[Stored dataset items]
____

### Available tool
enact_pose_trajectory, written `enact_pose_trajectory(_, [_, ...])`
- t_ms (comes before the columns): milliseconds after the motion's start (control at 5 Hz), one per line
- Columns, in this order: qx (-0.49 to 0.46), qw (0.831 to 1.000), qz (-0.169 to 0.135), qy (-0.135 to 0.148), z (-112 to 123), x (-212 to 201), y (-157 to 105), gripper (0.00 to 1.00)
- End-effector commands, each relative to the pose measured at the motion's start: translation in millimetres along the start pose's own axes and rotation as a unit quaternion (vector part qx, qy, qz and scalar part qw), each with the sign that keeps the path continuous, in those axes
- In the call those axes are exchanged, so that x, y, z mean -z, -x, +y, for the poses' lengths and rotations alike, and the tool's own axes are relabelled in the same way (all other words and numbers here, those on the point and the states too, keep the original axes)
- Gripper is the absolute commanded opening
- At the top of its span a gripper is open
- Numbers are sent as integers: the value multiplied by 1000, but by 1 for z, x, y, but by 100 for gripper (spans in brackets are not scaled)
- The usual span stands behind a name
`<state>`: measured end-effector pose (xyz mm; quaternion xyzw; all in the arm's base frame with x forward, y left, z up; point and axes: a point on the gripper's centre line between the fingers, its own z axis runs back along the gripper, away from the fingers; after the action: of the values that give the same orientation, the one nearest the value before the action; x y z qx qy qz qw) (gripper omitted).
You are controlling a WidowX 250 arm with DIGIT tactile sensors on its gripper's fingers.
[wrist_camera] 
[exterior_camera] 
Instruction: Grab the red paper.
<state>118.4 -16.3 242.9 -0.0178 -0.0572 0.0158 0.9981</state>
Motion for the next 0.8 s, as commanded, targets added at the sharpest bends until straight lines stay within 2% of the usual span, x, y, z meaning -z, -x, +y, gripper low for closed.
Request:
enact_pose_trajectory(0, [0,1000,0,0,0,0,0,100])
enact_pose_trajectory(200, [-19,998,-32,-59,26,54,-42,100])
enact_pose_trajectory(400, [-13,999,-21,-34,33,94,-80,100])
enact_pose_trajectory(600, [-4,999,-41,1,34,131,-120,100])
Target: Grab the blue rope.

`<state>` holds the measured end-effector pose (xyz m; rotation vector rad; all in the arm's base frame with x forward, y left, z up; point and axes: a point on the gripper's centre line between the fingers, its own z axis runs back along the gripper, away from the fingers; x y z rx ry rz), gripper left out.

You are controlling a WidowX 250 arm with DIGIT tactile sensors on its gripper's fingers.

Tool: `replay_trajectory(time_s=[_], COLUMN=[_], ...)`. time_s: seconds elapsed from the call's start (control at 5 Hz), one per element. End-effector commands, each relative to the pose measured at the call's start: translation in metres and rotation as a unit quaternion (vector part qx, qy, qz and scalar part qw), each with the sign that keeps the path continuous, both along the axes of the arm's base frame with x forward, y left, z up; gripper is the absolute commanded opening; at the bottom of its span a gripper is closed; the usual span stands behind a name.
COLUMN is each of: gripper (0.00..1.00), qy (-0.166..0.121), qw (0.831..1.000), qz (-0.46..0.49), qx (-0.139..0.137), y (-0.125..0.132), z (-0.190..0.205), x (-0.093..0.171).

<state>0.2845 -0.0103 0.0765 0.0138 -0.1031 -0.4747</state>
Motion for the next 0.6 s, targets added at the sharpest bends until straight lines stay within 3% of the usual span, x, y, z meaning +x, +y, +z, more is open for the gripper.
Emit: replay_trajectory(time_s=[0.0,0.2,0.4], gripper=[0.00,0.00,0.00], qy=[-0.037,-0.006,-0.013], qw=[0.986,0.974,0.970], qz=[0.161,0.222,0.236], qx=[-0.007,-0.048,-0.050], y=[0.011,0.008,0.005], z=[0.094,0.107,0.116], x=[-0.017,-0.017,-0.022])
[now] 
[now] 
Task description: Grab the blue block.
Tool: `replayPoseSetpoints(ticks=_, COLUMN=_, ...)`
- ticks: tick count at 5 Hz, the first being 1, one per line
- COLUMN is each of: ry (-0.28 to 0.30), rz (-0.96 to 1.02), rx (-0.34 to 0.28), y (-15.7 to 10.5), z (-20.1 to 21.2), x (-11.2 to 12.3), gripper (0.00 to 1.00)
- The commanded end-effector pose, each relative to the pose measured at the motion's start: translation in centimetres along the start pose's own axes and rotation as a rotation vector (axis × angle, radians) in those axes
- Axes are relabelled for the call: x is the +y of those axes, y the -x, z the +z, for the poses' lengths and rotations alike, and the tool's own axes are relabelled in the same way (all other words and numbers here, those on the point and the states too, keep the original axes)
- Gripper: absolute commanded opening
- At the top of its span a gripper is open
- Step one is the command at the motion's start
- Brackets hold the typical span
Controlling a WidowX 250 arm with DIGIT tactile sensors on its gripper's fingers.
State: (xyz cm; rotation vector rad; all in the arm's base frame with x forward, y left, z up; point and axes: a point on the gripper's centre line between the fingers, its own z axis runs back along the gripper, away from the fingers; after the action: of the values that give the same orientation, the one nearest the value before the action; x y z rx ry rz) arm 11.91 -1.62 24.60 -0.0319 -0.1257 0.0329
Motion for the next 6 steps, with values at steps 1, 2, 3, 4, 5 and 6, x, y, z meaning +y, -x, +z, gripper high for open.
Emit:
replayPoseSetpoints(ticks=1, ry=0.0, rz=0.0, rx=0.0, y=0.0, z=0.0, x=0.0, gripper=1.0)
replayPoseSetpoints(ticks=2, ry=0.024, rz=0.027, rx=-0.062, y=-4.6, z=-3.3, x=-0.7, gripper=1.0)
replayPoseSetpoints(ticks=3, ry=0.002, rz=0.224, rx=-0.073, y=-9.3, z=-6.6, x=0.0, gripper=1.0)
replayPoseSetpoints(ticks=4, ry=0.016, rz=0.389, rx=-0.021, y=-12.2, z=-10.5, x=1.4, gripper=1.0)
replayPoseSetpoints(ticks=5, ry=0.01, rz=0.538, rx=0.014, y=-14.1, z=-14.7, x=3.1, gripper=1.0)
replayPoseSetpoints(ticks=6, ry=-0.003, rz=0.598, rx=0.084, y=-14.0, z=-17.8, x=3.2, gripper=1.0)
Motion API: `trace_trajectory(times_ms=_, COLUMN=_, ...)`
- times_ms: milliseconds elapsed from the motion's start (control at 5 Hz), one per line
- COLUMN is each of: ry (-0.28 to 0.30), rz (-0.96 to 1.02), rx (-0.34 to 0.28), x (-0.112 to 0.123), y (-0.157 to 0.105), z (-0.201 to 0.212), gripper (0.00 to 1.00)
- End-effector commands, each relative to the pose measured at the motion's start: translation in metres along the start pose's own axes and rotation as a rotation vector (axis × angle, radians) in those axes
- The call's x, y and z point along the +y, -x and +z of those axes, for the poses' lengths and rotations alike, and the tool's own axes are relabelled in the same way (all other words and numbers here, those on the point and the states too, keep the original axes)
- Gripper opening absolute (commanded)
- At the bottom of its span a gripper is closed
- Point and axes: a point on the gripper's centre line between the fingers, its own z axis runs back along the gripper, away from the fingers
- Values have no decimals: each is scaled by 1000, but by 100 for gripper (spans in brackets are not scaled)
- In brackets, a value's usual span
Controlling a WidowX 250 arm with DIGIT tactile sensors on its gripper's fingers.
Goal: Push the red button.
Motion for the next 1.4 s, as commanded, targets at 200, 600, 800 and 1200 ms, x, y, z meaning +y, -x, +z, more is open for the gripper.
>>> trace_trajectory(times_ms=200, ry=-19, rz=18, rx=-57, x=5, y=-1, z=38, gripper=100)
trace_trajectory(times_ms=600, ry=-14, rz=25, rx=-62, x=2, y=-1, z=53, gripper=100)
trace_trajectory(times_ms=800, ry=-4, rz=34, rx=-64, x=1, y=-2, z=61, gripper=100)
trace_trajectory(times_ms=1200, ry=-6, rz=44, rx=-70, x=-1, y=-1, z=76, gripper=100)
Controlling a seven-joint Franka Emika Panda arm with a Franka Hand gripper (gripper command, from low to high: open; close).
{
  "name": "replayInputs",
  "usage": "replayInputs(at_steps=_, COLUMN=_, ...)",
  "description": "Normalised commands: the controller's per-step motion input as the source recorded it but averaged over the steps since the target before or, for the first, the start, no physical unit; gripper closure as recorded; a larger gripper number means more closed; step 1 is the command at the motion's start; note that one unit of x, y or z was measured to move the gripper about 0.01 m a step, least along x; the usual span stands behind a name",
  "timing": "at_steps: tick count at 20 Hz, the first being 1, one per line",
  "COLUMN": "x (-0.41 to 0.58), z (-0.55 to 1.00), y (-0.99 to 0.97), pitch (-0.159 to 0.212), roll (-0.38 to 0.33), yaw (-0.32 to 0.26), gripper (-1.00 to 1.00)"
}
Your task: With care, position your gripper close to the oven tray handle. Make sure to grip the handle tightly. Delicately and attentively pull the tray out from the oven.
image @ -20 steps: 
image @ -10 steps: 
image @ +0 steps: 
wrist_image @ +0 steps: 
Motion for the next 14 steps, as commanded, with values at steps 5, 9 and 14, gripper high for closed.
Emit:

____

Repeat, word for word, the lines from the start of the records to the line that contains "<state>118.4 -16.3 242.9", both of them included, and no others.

### Available tool
enact_pose_trajectory, written `enact_pose_trajectory(_, [_, ...])`
- t_ms (comes before the columns): milliseconds after the motion's start (control at 5 Hz), one per line
- Columns, in this order: qx (-0.49 to 0.46), qw (0.831 to 1.000), qz (-0.169 to 0.135), qy (-0.135 to 0.148), z (-112 to 123), x (-212 to 201), y (-157 to 105), gripper (0.00 to 1.00)
- End-effector commands, each relative to the pose measured at the motion's start: translation in millimetres along the start pose's own axes and rotation as a unit quaternion (vector part qx, qy, qz and scalar part qw), each with the sign that keeps the path continuous, in those axes
- In the call those axes are exchanged, so that x, y, z mean -z, -x, +y, for the poses' lengths and rotations alike, and the tool's own axes are relabelled in the same way (all other words and numbers here, those on the point and the states too, keep the original axes)
- Gripper is the absolute commanded opening
- At the top of its span a gripper is open
- Numbers are sent as integers: the value multiplied by 1000, but by 1 for z, x, y, but by 100 for gripper (spans in brackets are not scaled)
- The usual span stands behind a name
`<state>`: measured end-effector pose (xyz mm; quaternion xyzw; all in the arm's base frame with x forward, y left, z up; point and axes: a point on the gripper's centre line between the fingers, its own z axis runs back along the gripper, away from the fingers; after the action: of the values that give the same orientation, the one nearest the value before the action; x y z qx qy qz qw) (gripper omitted).
You are controlling a WidowX 250 arm with DIGIT tactile sensors on its gripper's fingers.
[wrist_camera] 
[exterior_camera] 
Instruction: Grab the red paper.
<state>118.4 -16.3 242.9 -0.0178 -0.0572 0.0158 0.9981</state>

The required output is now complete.